Desde el 17 de marzo, México ha estado experimentando una ola de calor intensa que ha tenido consecuencias graves para la salud. Según la Secretaría de Salud, se han registrado 956 casos de daños a la salud relacionados con las altas temperaturas, y 48 personas han fallecido como resultado de esta situación.

Durante la semana epidemiológica 20, se reportaron 14 muertes en Veracruz, seguido por Tabasco y San Luis Potosí con 8 cada uno. Tamaulipas registró 5 decesos, mientras que Oaxaca, Nuevo León e Hidalgo tuvieron 4, 3 y 2 muertes respectivamente. Además, Chiapas, Campeche, Guanajuato y Sonora también reportaron una muerte cada uno.

La causa principal de estas muertes ha sido el golpe de calor,, que representó el 87.5% de los casos. El resto de las defunciones se debió a deshidratación.

La situación es crítica, pues durante la misma semana se notificaron 286 casos adicionales asociados a temperaturas naturales extremas, y se registraron 22 defunciones a nivel nacional. De estas, 15 fueron atribuidas a la segunda ola de calor, mientras que una se relacionó con la tercera ola, la cual comenzó el 20 de mayo y se espera que continúe con altas temperaturas en todo el país.

El Servicio Meteorológico Nacional ha pronosticado cinco olas de calor entre marzo y julio de este año, representando un desafío adicional para las autoridades sanitarias y la población en general.

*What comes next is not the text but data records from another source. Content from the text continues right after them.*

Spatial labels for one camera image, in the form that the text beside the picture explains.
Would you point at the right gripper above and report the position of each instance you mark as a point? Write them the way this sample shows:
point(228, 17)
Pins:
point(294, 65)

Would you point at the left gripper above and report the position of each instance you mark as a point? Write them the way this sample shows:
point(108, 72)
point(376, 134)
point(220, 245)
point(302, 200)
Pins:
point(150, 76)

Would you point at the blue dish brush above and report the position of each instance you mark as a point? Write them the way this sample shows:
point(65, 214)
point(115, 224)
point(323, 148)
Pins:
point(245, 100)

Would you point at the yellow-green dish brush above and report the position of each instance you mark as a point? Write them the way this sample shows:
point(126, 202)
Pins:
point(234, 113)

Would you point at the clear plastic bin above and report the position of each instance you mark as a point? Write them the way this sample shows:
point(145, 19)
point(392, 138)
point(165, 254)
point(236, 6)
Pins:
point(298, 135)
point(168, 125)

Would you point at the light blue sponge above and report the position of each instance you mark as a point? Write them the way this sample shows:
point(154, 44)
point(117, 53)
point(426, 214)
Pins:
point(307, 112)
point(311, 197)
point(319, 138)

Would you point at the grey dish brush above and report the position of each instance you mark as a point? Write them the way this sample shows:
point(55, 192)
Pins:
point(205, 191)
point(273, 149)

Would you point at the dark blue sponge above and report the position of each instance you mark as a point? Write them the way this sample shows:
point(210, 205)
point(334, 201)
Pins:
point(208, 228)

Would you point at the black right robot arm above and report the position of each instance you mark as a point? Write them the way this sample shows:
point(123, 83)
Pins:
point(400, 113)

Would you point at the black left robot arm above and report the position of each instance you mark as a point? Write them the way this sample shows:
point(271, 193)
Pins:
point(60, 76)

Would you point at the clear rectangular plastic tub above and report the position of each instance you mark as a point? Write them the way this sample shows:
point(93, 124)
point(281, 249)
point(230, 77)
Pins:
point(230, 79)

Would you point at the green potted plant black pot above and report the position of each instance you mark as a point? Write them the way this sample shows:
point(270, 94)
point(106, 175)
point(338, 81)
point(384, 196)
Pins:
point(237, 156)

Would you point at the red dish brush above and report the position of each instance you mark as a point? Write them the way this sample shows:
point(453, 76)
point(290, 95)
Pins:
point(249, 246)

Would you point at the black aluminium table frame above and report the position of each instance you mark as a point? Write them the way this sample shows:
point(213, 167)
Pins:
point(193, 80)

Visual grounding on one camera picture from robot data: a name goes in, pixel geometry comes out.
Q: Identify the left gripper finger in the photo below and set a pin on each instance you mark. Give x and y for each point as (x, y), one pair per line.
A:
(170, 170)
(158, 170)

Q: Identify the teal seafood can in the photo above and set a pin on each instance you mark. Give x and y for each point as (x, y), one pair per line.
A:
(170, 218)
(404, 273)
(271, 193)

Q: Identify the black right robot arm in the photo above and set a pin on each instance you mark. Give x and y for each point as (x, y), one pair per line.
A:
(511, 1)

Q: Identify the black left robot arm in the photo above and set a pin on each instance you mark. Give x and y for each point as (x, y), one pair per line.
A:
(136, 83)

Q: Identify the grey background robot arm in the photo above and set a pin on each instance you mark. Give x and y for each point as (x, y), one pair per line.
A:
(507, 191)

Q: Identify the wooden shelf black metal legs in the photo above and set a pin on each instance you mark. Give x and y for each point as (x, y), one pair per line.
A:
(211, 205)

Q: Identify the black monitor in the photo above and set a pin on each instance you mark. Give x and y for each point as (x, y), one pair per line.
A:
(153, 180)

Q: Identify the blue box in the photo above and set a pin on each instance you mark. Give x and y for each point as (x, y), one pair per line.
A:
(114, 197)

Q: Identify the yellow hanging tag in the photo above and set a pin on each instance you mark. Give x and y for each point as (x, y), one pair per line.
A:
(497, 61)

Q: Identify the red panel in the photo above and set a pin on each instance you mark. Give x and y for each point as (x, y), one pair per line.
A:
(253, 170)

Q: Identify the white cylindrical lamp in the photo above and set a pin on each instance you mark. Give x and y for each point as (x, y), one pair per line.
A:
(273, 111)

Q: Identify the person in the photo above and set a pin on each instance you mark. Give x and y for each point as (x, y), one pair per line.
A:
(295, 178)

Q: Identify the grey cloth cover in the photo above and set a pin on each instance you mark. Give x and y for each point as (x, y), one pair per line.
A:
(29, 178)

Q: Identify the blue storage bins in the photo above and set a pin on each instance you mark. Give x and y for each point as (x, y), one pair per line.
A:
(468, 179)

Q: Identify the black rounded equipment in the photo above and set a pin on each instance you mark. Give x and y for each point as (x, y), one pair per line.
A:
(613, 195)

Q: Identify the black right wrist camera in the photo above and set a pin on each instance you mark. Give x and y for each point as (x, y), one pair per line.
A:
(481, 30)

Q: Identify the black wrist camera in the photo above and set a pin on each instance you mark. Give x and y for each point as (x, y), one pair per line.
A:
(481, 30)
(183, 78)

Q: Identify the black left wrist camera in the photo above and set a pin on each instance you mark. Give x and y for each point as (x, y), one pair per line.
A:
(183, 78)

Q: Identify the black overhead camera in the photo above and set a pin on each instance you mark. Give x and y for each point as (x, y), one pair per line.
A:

Según especialistas, es fundamental que la población tome medidas para protegerse del calor extremo y que las autoridades implementen estrategias para mitigar los efectos de esta ola de calor en la salud pública. Mantenerse hidratado, evitar la exposición prolongada al sol y buscar lugares frescos son algunas de las recomendaciones clave para enfrentar esta situación crítica.